In the listing below, print exactly the lines between the line holding "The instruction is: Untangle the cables" and the line holding "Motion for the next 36", inclusive, and no more.

Task inputs Block Start

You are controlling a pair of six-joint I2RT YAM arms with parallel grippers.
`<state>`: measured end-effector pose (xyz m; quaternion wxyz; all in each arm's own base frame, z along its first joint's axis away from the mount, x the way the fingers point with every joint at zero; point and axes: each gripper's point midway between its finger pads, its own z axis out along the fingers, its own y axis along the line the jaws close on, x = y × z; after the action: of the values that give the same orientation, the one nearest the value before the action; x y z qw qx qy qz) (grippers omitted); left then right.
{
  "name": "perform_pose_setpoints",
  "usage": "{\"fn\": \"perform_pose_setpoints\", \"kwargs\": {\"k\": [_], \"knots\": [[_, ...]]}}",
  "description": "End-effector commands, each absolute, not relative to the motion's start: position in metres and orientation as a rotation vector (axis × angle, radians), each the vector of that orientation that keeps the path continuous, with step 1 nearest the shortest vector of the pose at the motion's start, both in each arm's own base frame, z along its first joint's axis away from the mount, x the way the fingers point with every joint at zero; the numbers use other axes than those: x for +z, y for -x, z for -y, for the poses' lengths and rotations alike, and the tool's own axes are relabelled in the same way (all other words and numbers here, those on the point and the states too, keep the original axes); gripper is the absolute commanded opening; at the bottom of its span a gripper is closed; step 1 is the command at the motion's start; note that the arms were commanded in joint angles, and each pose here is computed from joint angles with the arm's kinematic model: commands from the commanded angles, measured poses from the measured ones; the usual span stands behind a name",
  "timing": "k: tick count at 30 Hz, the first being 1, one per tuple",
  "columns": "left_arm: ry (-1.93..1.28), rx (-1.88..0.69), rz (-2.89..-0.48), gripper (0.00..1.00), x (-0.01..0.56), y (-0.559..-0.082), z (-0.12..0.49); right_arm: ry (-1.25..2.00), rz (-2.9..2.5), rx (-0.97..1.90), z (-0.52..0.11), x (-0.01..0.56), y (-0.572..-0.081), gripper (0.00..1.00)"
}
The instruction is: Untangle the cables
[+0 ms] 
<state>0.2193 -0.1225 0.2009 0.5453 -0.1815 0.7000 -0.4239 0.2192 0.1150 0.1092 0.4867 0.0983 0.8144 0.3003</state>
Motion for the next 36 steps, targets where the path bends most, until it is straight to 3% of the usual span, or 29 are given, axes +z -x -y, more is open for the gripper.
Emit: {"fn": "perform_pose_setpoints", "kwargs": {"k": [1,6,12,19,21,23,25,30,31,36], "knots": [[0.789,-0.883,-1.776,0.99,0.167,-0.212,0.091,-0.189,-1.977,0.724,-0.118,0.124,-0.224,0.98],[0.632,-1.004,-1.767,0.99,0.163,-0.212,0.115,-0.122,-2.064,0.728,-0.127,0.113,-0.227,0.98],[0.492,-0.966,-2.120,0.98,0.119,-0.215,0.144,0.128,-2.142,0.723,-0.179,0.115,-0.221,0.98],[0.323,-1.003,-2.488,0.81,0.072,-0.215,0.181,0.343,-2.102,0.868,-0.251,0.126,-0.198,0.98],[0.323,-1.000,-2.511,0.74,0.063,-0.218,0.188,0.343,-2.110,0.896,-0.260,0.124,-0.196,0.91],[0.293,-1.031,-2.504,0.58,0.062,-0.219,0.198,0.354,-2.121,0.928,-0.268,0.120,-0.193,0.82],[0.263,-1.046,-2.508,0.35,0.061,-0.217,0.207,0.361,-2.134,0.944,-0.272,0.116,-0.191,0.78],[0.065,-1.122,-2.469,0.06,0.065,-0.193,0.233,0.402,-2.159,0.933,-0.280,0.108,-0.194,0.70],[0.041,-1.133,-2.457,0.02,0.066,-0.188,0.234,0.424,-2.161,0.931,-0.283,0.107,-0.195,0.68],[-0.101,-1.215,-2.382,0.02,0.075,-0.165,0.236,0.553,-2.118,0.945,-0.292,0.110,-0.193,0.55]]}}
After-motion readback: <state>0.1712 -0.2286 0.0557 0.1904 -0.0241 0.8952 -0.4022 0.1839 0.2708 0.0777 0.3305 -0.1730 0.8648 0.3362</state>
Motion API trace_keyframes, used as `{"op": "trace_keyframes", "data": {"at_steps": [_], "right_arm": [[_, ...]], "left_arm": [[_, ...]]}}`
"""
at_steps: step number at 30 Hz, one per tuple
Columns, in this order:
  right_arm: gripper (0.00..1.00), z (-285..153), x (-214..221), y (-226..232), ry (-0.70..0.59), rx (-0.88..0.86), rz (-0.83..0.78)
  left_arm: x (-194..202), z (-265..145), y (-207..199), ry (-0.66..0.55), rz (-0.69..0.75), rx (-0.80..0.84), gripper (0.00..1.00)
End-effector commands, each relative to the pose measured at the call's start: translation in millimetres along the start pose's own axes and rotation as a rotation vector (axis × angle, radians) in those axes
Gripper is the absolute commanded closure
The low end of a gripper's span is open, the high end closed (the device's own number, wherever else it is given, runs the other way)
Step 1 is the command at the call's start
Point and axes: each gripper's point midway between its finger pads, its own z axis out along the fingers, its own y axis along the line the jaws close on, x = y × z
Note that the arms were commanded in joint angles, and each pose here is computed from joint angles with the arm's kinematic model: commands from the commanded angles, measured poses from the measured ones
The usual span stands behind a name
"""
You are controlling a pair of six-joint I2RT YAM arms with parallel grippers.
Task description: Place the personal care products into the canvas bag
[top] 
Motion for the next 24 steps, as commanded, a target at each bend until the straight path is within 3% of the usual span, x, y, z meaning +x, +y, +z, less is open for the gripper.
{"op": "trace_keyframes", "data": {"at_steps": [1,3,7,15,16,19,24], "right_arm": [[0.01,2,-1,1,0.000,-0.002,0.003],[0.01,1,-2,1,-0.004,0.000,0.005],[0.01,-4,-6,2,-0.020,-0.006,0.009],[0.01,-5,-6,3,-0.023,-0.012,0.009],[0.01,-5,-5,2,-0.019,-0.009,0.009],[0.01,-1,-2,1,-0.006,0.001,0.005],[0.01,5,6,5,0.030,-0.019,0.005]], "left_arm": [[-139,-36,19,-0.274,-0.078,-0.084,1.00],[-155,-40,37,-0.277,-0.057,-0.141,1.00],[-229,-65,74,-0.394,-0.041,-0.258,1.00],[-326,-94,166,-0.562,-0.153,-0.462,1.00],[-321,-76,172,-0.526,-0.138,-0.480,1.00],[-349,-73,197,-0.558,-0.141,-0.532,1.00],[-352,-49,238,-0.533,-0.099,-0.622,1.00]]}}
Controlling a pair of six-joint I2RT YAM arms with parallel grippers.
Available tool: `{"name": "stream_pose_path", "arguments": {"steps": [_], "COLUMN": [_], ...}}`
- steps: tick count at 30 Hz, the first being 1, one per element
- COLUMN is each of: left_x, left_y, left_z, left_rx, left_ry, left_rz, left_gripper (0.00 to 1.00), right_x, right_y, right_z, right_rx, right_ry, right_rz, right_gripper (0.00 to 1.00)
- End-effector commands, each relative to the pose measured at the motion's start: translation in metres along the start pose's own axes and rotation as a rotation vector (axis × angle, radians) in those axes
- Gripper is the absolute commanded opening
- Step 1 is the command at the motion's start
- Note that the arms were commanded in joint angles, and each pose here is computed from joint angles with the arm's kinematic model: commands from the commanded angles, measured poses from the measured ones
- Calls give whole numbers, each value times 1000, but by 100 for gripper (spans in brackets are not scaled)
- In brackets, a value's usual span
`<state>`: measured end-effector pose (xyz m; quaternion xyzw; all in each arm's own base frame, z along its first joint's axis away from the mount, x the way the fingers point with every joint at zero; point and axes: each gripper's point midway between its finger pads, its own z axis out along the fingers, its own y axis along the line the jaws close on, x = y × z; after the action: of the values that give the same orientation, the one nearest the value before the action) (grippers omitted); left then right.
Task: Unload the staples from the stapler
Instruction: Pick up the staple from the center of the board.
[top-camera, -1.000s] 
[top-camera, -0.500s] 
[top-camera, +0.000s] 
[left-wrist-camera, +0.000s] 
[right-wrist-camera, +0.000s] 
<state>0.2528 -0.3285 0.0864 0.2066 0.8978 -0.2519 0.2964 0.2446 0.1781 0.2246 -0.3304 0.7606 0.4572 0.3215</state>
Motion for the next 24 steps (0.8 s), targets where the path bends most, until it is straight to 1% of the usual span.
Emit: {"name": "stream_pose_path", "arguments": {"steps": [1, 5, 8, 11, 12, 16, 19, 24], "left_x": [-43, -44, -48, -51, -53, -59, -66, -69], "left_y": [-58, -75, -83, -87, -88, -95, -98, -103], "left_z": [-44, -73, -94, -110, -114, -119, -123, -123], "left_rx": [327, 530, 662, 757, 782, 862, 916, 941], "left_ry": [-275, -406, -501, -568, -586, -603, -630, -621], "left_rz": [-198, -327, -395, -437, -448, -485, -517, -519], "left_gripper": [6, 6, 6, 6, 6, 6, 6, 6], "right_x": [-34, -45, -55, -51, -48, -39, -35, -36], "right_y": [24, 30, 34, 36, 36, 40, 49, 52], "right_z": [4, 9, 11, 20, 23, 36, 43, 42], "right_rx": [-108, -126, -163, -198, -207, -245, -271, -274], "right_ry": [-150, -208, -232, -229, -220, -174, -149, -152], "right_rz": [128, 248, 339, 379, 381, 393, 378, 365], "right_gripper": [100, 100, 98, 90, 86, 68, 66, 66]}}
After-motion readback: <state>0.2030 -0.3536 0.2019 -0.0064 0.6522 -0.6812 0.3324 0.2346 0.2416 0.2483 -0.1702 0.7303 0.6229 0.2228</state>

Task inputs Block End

**Written solution:**
The instruction is: Untangle the cables
[+0 ms] 
<state>0.2193 -0.1225 0.2009 0.5453 -0.1815 0.7000 -0.4239 0.2192 0.1150 0.1092 0.4867 0.0983 0.8144 0.3003</state>
Motion for the next 36 steps, targets where the path bends most, until it is straight to 3% of the usual span, or 29 are given, axes +z -x -y, more is open for the gripper.

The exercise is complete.